It is the heartless algorithms that hold the destiny of your photos, not you.
How neural networks fighting against trash images.
The Internet is a busy place. Every second almost 2.5 million emails are sent, 63,000,000 Google queries (i.e. 5.5bn a day) are made, and 1,200 photos are posted on Instagram.
However, just because you have a lot doesn’t mean you have the best. The Internet is sick with junk information, pieces of information counted as “NSFW” and illegal propaganda.
It’s certainly time-consuming, expensive and, to be honest, impossible to curate all the content by hand. That’s why both Internet giants and start-ups focus on searching for alternative content curation tools to make this process automated, as their first concern. But why is it vital? And is it possible to implement?
The Price of Censorship
Google’s position concerning content censorship is neutral. When the Guardian journalist asked why 9 of 10 search results suggest that “Jews are evil”, a Google spokesman said: “Our search results are a reflection of the content across the web. This means that sometimes unpleasant portrayals of sensitive subject matter online can affect what search results appear for a given query. These results don’t reflect Google’s own opinions or beliefs — as a company, we strongly value a diversity of perspectives, ideas and cultures.”
Nevertheless, a few can afford to turn a blind eye on the user-generated content.

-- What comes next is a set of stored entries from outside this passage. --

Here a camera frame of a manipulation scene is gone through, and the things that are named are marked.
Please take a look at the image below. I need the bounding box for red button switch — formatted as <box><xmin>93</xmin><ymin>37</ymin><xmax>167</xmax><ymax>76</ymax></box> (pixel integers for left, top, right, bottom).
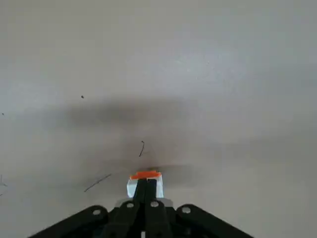
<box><xmin>115</xmin><ymin>170</ymin><xmax>174</xmax><ymax>208</ymax></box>

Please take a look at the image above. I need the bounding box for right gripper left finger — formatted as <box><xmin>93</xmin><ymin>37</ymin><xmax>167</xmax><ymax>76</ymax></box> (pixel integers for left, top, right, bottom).
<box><xmin>28</xmin><ymin>178</ymin><xmax>147</xmax><ymax>238</ymax></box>

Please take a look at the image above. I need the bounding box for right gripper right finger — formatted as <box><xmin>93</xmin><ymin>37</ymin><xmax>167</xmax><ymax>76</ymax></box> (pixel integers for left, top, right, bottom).
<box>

Day by day, social media censors the unfavorable content that is against their policy. First of all, it is the content that contains pornography, violent scenes, racism and illegal propaganda. Facebook and Twitter have to hire about 100,000 Asian local censors to do this job. On average they get USD 1 per hour for browsing and evaluating thousands of photos under question to be censored or not. Apart from heavy workload, censors experience adverse psychological effects: you can find numerous censors’ posts about terrifying things they have to deal with every day.
Artificial intelligence can do the same task more quickly and cheaper (100,000 humans * $300 = $30,000,000), Moreover, it doesn’t cause any health disorders. All we need is to teach it to see photos and understand what is bad and what is good.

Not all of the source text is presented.